AI Scaling Race Faces a Bold New Challenger, Sara Hooker

AI Scaling Race Faces a Bold New Challenger, Sara Hooker AI Scaling Race Faces a Bold New Challenger, Sara Hooker
IMAGE CRRDITS: COHERE

AI companies are spending billions to build data centers the size of small cities. Each new facility is part of a global AI scaling race, driven by the belief that more computing power will eventually produce super intelligent systems capable of doing anything humans can.

But a growing number of researchers say this approach may have already peaked. Among them is Sara Hooker, former VP of AI research at Cohere and a Google Brain alumna. She recently launched a new startup called Adaption Labs, built around a different idea: that scaling large language models has become an inefficient way to improve artificial intelligence.

Hooker co-founded Adaption Labs with Sudip Roy, another veteran of Cohere and Google. Their company is developing AI systems that can continuously adapt and learn from real-world experiences. The goal is to make machines that improve themselves over time without requiring endless compute power or retraining.

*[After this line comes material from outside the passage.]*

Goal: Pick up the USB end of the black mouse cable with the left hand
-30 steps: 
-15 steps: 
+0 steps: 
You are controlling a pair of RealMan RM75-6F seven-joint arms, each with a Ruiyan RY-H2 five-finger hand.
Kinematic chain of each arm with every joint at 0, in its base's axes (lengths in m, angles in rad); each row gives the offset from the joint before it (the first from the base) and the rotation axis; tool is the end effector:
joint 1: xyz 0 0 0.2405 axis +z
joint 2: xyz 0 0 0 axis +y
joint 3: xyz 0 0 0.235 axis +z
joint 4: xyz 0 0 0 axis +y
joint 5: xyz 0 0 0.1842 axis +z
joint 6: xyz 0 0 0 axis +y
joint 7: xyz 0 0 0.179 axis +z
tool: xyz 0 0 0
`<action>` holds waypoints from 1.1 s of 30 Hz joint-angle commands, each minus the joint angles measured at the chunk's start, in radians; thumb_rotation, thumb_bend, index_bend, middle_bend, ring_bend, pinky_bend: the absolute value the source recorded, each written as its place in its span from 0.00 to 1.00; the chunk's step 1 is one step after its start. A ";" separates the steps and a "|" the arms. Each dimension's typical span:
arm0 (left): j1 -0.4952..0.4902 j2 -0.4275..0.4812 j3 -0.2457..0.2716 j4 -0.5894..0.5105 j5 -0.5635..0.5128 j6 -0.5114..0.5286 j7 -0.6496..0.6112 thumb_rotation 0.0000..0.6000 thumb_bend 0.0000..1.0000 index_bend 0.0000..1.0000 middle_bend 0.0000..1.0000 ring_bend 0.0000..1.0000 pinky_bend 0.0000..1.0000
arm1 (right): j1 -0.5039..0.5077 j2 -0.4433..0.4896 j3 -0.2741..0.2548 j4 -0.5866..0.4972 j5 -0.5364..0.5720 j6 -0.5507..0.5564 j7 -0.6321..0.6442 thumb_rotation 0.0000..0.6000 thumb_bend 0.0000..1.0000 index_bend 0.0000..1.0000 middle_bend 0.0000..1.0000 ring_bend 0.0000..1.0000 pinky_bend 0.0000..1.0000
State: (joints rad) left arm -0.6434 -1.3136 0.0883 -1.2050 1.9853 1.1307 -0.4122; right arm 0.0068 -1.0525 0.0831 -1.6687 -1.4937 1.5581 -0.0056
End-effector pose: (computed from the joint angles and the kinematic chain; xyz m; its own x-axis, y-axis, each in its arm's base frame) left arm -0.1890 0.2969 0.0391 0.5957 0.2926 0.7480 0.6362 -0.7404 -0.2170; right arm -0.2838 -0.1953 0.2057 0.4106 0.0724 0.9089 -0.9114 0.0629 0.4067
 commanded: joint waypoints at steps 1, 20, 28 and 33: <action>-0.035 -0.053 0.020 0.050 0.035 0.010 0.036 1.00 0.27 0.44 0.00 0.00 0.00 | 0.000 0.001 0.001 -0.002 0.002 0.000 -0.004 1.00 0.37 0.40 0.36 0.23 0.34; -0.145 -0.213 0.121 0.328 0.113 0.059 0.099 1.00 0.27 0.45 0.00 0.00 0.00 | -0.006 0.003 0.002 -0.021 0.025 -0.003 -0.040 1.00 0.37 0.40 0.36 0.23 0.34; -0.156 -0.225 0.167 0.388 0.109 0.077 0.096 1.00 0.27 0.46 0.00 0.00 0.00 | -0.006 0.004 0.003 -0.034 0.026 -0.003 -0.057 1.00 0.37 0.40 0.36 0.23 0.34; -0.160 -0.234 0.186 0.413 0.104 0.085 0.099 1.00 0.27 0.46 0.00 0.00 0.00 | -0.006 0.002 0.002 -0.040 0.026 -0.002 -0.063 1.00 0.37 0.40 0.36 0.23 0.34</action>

“The formula of just scaling these models, scaling-pilled approaches, which are attractive but extremely boring, hasn’t produced intelligence that can navigate or interact with the world,” Hooker said. She believes that real learning comes from adaptation. When a person stubs their toe on a table, they learn to walk more carefully next time. Machines, she argues, should be able to do the same.

AI labs have tried to capture this process through reinforcement learning, where systems learn from trial and error in controlled environments. But once deployed in the real world, these models don’t keep learning. They repeat the same mistakes, never improving from experience. Hooker wants to change that.

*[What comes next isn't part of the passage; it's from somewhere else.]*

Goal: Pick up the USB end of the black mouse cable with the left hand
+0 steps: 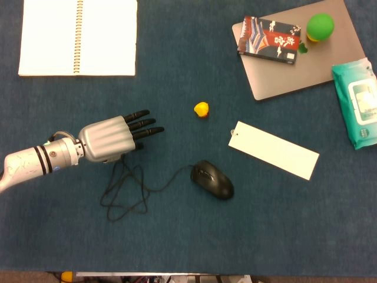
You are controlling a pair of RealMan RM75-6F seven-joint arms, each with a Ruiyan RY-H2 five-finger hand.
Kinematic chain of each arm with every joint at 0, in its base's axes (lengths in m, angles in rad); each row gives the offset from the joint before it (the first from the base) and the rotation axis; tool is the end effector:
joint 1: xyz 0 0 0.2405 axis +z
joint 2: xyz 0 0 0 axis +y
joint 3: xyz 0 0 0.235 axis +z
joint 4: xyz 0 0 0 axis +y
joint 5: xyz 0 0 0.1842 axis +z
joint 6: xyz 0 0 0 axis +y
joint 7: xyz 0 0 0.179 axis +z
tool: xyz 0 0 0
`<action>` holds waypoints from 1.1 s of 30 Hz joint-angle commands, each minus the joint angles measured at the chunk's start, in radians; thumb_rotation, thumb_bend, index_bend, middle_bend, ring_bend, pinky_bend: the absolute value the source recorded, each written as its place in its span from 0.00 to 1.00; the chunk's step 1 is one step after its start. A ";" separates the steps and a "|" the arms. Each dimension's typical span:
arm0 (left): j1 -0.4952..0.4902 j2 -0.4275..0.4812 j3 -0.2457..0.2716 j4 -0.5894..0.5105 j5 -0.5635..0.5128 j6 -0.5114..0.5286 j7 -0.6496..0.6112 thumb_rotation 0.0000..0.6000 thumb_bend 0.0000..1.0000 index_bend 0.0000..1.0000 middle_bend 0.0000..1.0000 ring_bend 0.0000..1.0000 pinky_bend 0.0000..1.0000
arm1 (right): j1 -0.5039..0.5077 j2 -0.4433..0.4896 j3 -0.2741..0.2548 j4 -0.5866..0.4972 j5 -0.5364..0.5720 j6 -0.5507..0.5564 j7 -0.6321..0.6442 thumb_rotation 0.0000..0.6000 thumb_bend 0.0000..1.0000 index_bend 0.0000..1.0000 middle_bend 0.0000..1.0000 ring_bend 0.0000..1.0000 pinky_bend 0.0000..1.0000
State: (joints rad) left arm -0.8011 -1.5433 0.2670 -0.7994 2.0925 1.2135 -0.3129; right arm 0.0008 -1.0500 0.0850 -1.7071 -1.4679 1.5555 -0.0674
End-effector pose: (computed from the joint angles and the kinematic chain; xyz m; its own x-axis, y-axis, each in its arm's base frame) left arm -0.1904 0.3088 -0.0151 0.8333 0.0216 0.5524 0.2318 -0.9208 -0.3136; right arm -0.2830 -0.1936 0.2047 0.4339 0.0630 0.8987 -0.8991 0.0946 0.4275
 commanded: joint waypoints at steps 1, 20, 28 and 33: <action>-0.003 -0.006 0.011 0.011 -0.004 0.003 -0.001 1.00 0.27 0.46 0.00 0.00 0.00 | 0.000 0.000 0.000 -0.002 0.000 0.001 -0.003 1.00 0.37 0.40 0.36 0.23 0.34; -0.003 -0.047 0.067 0.096 -0.030 0.025 -0.027 1.00 0.27 0.46 0.00 0.00 0.00 | -0.005 0.000 -0.001 -0.021 0.001 0.008 -0.028 1.00 0.37 0.40 0.36 0.23 0.34; 0.000 -0.060 0.081 0.122 -0.041 0.035 -0.036 1.00 0.27 0.47 0.00 0.00 0.00 | -0.007 0.002 0.000 -0.024 0.001 0.012 -0.032 1.00 0.37 0.40 0.36 0.23 0.34; 0.004 -0.065 0.087 0.132 -0.049 0.043 -0.043 1.00 0.27 0.48 0.00 0.00 0.00 | -0.009 0.004 0.000 -0.028 -0.001 0.014 -0.033 1.00 0.37 0.40 0.36 0.23 0.34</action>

Some major labs, like OpenAI, offer expensive consulting services to help companies fine-tune their models. Reports suggest that clients must spend upwards of $10 million to access those services. Hooker sees this as wasteful and believes AI can learn from its environment far more efficiently. She wants to prove that adaptive systems can match or exceed today’s largest models at a fraction of the cost, reshaping who gets to build and benefit from advanced AI.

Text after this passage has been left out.